The research, published May 13 in Current Biology, advances insight into the fundamental operation of complex brain circuits. It suggests that ancient cell types in the pallium – the outer regions of the brain that include cortex – most likely retained features over millions of years that are the building blocks for advanced cognition in birds and mammals.
“We as neuroscientists are catching on that birds can do sophisticated things and they have sophisticated circuits to do those things,” says behavioral neuroscientist Luke Remage-Healey, associate professor of psychological and brain sciences and senior author of the paper.
For the first time, the team of neuroscientists, including lead author Jeremy Spool, who worked as a National Institutes of Health (NIH) postdoctoral fellow in Remage-Healey’s lab, used viral optogenetics to define the molecular identities of excitatory and inhibitory cell types in zebra finches (Taeniopygia guttata) and match them to their physiological properties.
“In the songbird community, we’ve had a hunch for a long time that when we record the electrical signatures of these two cell types, we say – ‘that’s a putative excitatory neuron, that’s a putative inhibitory neuron.’ Now we know that these features are grounded in molecular truth,” Remage-Healey says. “Without being able to pinpoint the cell types with these viruses, we wouldn’t be able to learn how the cell and network features bear resemblance to those in mammals, because the brain architectures are so different.”
The research team used viruses from a collection curated by co-author Yoko Yazaki-Sugiyama at the Okinawa Institute of Science and Technology in Japan to conduct viral optogenetic experiments in the brain. With optogenetics, the team used flashes of light to manipulate one cell type independent of the other. The team targeted excitatory vs. inhibitory neurons (using CaMKIIα and GAD1 promoters, respectively) in the zebra finch auditory pallium to test predictions based on the mammalian pallium.
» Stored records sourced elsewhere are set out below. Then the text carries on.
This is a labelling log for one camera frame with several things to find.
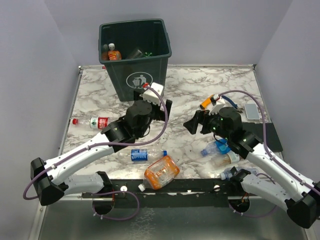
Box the red cap water bottle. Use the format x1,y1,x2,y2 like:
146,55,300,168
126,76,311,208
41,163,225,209
71,116,111,130

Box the large orange juice bottle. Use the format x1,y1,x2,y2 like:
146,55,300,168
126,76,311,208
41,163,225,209
138,155,180,192
107,43,122,61

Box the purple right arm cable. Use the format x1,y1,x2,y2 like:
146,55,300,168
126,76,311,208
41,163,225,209
217,89,320,221

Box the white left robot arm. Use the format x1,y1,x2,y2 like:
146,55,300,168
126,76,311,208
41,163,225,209
23,86,173,206

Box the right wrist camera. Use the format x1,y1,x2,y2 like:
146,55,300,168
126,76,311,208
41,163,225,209
207,94,226,115

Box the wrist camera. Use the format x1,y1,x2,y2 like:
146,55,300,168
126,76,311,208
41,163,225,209
142,82,164,106
207,94,226,115

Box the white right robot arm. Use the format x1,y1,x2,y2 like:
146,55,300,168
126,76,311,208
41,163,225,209
183,107,320,229

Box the light blue label bottle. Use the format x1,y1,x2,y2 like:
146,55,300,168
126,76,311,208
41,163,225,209
200,138,231,157

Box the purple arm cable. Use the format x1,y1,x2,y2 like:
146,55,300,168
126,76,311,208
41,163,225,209
22,86,169,221
217,89,320,221

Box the dark green trash bin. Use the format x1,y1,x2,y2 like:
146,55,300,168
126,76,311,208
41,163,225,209
98,18,172,102

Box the clear glass-like jar bottle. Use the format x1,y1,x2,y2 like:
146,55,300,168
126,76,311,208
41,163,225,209
126,47,145,60

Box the green cap milk tea bottle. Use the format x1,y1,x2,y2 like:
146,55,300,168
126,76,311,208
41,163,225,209
211,151,240,168

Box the grey white power bank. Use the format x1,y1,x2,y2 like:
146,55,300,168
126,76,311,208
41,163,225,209
244,103,261,121

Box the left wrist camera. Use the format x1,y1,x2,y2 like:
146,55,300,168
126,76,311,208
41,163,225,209
142,82,164,106

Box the green plastic bottle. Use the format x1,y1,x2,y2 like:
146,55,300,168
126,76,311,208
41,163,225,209
143,52,153,58

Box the blue handled pliers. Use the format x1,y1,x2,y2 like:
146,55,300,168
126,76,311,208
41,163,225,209
222,95,244,113

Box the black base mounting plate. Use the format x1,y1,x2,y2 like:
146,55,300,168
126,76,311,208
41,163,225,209
111,178,245,208

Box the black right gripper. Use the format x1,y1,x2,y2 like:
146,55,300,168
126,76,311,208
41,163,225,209
183,107,231,141

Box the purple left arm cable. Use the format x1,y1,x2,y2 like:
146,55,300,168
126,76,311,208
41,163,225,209
22,86,169,221

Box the small clear blue cap bottle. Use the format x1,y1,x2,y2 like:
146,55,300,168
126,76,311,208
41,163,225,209
219,166,259,180

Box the yellow utility knife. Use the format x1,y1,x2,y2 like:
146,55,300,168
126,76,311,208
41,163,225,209
199,94,214,110

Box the black flat box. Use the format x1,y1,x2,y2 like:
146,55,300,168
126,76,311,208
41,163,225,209
242,122,283,153

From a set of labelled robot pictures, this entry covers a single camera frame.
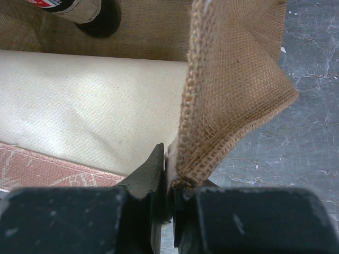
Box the brown wooden board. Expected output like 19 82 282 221
1 143 125 193

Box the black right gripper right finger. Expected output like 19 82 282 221
173 186 335 253

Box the burlap canvas tote bag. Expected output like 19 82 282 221
1 1 298 185

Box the red-capped beverage bottle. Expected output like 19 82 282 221
29 0 121 39

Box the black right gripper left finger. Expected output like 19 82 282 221
1 144 166 253

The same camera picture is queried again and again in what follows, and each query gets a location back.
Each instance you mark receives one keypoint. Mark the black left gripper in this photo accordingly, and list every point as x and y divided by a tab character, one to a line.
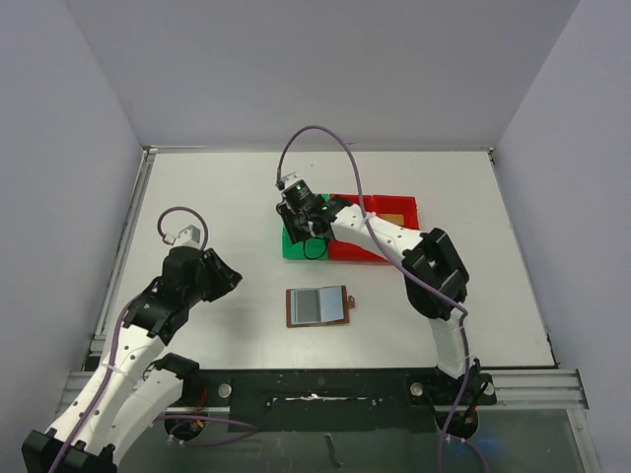
226	279

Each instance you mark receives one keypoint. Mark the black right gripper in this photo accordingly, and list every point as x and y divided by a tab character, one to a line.
294	225

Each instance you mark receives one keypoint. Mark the brown leather card holder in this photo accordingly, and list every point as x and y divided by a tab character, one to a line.
313	307

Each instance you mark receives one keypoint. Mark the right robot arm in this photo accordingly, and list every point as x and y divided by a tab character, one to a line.
434	275

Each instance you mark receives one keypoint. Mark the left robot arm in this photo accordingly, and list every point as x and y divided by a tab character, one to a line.
137	380

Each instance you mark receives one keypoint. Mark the green bin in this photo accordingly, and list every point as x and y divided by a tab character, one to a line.
293	249

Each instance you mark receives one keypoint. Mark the red bin middle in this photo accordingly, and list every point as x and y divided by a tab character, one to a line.
340	251

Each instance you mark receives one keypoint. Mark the red bin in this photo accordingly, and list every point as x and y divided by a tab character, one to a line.
395	204
340	251

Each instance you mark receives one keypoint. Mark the red bin right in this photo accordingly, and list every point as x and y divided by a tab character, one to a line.
395	204

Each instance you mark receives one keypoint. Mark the aluminium left rail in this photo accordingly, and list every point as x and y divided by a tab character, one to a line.
141	181

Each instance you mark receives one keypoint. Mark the aluminium rail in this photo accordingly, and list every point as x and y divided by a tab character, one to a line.
141	181
538	389

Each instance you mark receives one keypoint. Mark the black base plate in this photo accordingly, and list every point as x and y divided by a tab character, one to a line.
345	401

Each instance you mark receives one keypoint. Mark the aluminium front rail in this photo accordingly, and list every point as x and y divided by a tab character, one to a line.
538	389

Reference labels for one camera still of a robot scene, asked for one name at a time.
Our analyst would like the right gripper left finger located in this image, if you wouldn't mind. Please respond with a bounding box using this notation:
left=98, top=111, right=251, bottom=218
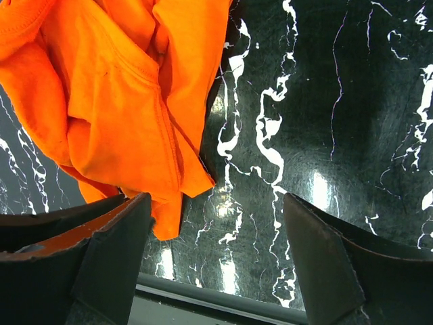
left=1, top=194, right=152, bottom=324

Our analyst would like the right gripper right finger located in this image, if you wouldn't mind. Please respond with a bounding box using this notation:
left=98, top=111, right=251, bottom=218
left=283, top=193, right=432, bottom=324

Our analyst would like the orange t shirt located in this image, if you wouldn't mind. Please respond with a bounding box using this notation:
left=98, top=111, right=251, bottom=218
left=1, top=1, right=231, bottom=240

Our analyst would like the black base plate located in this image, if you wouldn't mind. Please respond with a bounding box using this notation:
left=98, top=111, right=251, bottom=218
left=135, top=273, right=308, bottom=324

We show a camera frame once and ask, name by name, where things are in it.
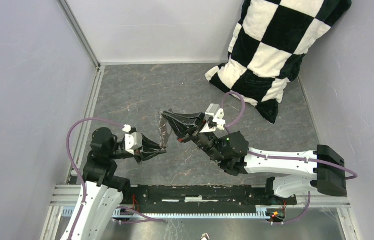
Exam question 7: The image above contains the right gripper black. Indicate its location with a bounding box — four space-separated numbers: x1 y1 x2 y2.
162 111 225 163

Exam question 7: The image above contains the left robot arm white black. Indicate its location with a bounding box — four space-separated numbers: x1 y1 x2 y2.
61 127 167 240

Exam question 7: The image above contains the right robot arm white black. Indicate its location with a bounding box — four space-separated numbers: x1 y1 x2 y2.
161 108 347 204

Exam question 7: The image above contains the black white checkered blanket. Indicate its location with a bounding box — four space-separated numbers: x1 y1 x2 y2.
205 0 352 124

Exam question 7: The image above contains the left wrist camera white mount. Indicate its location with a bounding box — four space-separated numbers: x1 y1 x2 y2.
122 124 143 156

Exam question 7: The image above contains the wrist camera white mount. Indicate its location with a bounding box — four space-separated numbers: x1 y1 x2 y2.
201 103 226 133
122 124 143 156

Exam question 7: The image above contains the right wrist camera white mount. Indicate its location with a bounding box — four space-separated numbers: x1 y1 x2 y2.
201 103 226 133

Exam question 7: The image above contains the white toothed cable duct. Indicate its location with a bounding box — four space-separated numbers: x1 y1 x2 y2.
111 207 285 221

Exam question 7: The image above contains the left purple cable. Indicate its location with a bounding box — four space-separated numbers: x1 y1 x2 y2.
66 117 127 240

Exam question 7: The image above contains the purple cable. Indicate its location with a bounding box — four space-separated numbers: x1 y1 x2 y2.
221 91 359 225
66 117 127 240

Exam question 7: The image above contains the aluminium corner frame post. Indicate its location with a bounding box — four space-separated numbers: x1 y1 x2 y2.
57 0 101 69

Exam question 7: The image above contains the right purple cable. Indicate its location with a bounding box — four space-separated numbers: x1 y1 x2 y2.
221 91 359 225

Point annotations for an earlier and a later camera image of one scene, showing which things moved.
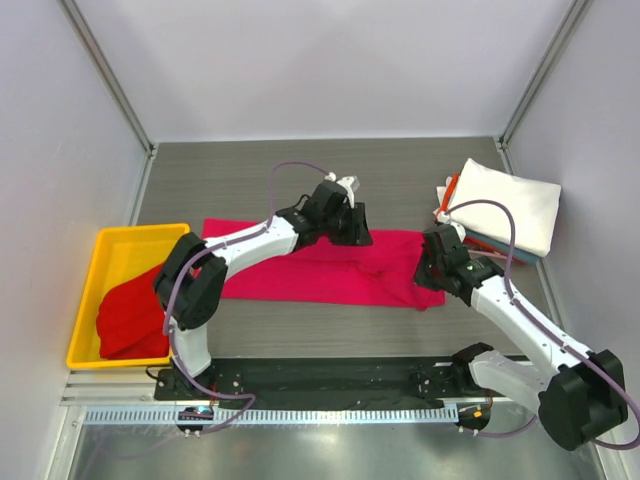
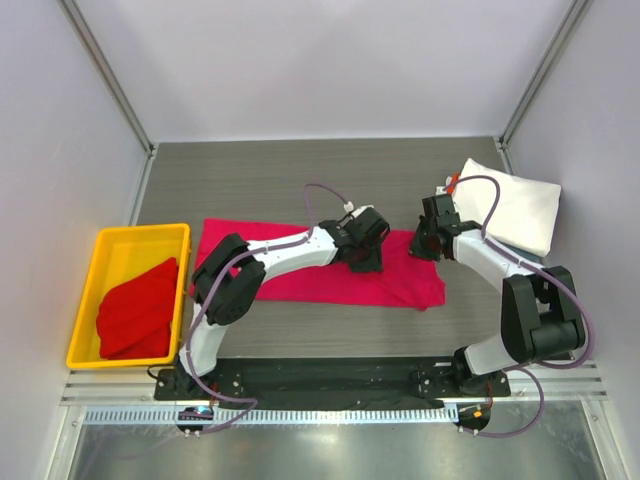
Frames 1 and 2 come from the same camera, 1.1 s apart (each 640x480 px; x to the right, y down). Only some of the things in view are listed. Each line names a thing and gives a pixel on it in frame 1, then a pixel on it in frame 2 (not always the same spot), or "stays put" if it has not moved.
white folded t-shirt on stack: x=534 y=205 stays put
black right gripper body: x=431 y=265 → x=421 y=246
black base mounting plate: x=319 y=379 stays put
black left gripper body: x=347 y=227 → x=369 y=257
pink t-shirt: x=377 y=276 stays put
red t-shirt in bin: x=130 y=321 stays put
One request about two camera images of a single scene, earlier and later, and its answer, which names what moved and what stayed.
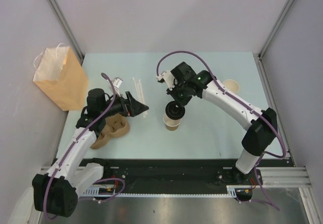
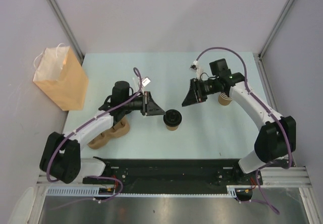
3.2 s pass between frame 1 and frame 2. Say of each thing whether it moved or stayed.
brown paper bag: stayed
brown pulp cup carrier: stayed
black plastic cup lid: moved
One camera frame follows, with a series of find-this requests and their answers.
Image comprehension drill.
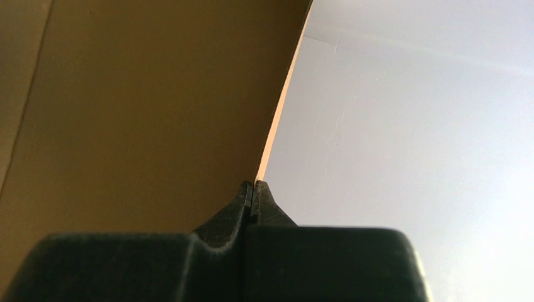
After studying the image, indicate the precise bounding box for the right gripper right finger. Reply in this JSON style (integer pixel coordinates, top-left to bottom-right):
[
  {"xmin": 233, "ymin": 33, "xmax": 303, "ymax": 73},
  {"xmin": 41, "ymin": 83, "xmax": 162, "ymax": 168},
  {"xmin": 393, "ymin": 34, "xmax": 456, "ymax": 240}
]
[{"xmin": 244, "ymin": 181, "xmax": 432, "ymax": 301}]

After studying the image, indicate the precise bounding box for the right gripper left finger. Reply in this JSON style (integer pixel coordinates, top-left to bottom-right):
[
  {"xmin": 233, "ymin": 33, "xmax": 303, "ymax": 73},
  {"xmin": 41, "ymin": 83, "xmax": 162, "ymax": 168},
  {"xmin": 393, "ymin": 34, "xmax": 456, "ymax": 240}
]
[{"xmin": 3, "ymin": 182, "xmax": 253, "ymax": 301}]

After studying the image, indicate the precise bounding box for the brown cardboard box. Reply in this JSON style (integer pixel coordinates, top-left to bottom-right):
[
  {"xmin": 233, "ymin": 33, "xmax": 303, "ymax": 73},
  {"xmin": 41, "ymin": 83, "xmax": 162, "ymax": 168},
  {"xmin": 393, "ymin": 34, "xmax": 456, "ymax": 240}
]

“There’s so much work out there on the physiology of these different cell types in the mammalian cortex that we were able to line up a series of predictions about what features birds may or may not have,” Spool says.
The CaMKIIα and GAD1 populations in the songbird were distinct “in exactly the proportions you would expect from the mammalian brain,” Spool says. With the cell type populations isolated, the researchers then examined systematically whether each population would correspond to the physiology of their mammalian counterparts.
“As we kept moving forward, again and again these cell populations were acting as if they were essentially from the mammalian cortex in a lot of physiological ways,” Spool says.
Remage-Healey adds, “The correspondence between the cortex in mammals and what we’re pulling out with molecularly identified cell types in birds is pretty striking.”
In both birds and mammals, these neurons are thought to support advanced cognitive functions, such as memory, individual recognition and associative learning, Spool says.
Remage-Healey says the research, supported by NIH grants, helps delineate “the basic nuts and bolts of how the brain operates.” Knowing the nuts and bolts builds foundations necessary to develop breakthroughs that could lead to neurological interventions for brain disorders.
“This can help us figure out what brain diversity is out there by unpacking these circuits and the ways they can go awry,” Remage-Healey says.